▸ EXERCISE INSTRUCTIONS:
Set down each of the records below exactly as it reads. No pictures go into the copy.

(Data items)
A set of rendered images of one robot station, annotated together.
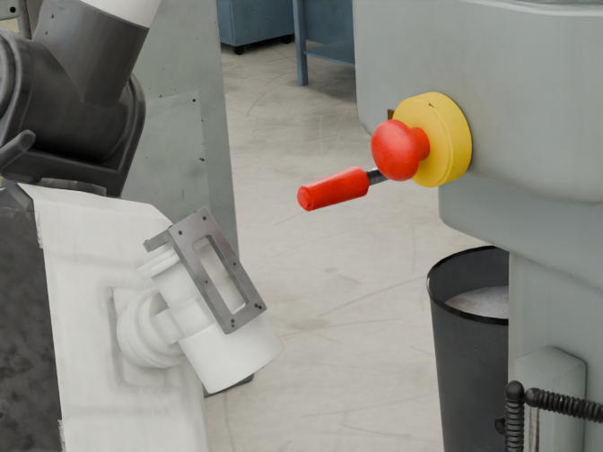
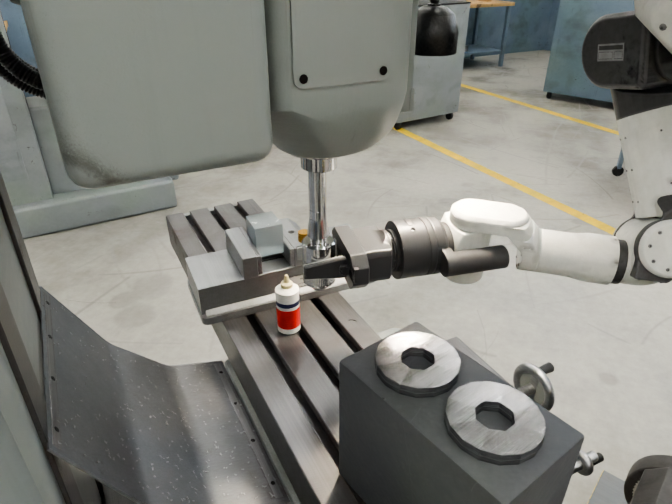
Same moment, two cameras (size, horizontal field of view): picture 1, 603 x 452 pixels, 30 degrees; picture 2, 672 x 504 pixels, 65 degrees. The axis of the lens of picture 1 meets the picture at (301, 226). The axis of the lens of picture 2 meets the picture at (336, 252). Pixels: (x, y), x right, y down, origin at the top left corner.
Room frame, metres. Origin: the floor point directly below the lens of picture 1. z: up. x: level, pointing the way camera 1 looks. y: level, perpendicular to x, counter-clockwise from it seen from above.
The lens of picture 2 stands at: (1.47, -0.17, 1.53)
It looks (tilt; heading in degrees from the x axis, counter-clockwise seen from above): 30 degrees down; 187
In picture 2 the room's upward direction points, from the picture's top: straight up
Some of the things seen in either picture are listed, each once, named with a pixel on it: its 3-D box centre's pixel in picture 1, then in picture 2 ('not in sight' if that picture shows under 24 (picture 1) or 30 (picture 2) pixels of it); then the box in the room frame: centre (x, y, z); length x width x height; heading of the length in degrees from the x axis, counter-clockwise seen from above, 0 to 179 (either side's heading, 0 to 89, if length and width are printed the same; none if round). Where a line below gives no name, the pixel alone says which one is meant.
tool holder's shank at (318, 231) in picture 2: not in sight; (317, 204); (0.83, -0.28, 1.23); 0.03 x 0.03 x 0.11
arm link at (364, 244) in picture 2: not in sight; (380, 253); (0.79, -0.19, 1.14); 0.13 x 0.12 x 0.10; 22
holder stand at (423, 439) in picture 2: not in sight; (443, 453); (1.07, -0.11, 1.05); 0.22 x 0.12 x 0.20; 45
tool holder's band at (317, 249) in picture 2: not in sight; (318, 243); (0.83, -0.28, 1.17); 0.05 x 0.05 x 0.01
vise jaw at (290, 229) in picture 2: not in sight; (293, 240); (0.60, -0.37, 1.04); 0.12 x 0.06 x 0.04; 32
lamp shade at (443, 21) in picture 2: not in sight; (432, 28); (0.67, -0.14, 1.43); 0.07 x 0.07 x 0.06
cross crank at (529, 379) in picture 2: not in sight; (521, 393); (0.54, 0.13, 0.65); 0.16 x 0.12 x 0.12; 124
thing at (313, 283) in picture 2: not in sight; (318, 263); (0.83, -0.28, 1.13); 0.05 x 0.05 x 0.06
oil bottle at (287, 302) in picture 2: not in sight; (287, 302); (0.75, -0.35, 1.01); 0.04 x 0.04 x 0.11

▸ THE COMPLETED TASK:
A set of rendered images of one robot station, annotated together.
Same moment, two cameras (size, horizontal field of view): picture 1, 603 x 452 pixels, 30 degrees; picture 2, 672 x 504 pixels, 65 degrees. The axis of the lens of picture 1 meets the picture at (301, 226). The axis of the lens of picture 2 meets the picture at (336, 252). Pixels: (x, y), x right, y down, origin at the top left corner.
Room frame, metres. Origin: the floor point directly below the lens of picture 1. z: up. x: level, pointing the way camera 1 looks. y: level, perpendicular to x, counter-clockwise from it seen from above.
The lens of picture 2 stands at: (1.47, -0.17, 1.53)
It looks (tilt; heading in degrees from the x axis, counter-clockwise seen from above): 30 degrees down; 187
In picture 2 the room's upward direction points, from the picture's top: straight up
Some of the things seen in either picture are listed, each once, named with a pixel on it: its 3-D box centre's pixel in picture 1, then in picture 2 ('not in sight' if that picture shows under 24 (picture 1) or 30 (picture 2) pixels of it); then the box in the room frame: centre (x, y, z); length x width x height; heading of the length in degrees from the x axis, counter-clockwise seen from above, 0 to 179 (either side's heading, 0 to 89, if length and width are printed the same; none if round). Where a line below gives no name, the pixel alone says which one is meant.
tool holder's shank at (318, 231) in picture 2: not in sight; (317, 204); (0.83, -0.28, 1.23); 0.03 x 0.03 x 0.11
arm link at (364, 244) in picture 2: not in sight; (380, 253); (0.79, -0.19, 1.14); 0.13 x 0.12 x 0.10; 22
holder stand at (423, 439) in picture 2: not in sight; (443, 453); (1.07, -0.11, 1.05); 0.22 x 0.12 x 0.20; 45
tool holder's band at (317, 249) in picture 2: not in sight; (318, 243); (0.83, -0.28, 1.17); 0.05 x 0.05 x 0.01
vise jaw at (290, 229) in picture 2: not in sight; (293, 240); (0.60, -0.37, 1.04); 0.12 x 0.06 x 0.04; 32
lamp shade at (443, 21) in picture 2: not in sight; (432, 28); (0.67, -0.14, 1.43); 0.07 x 0.07 x 0.06
cross crank at (529, 379) in picture 2: not in sight; (521, 393); (0.54, 0.13, 0.65); 0.16 x 0.12 x 0.12; 124
thing at (313, 283) in picture 2: not in sight; (318, 263); (0.83, -0.28, 1.13); 0.05 x 0.05 x 0.06
oil bottle at (287, 302) in picture 2: not in sight; (287, 302); (0.75, -0.35, 1.01); 0.04 x 0.04 x 0.11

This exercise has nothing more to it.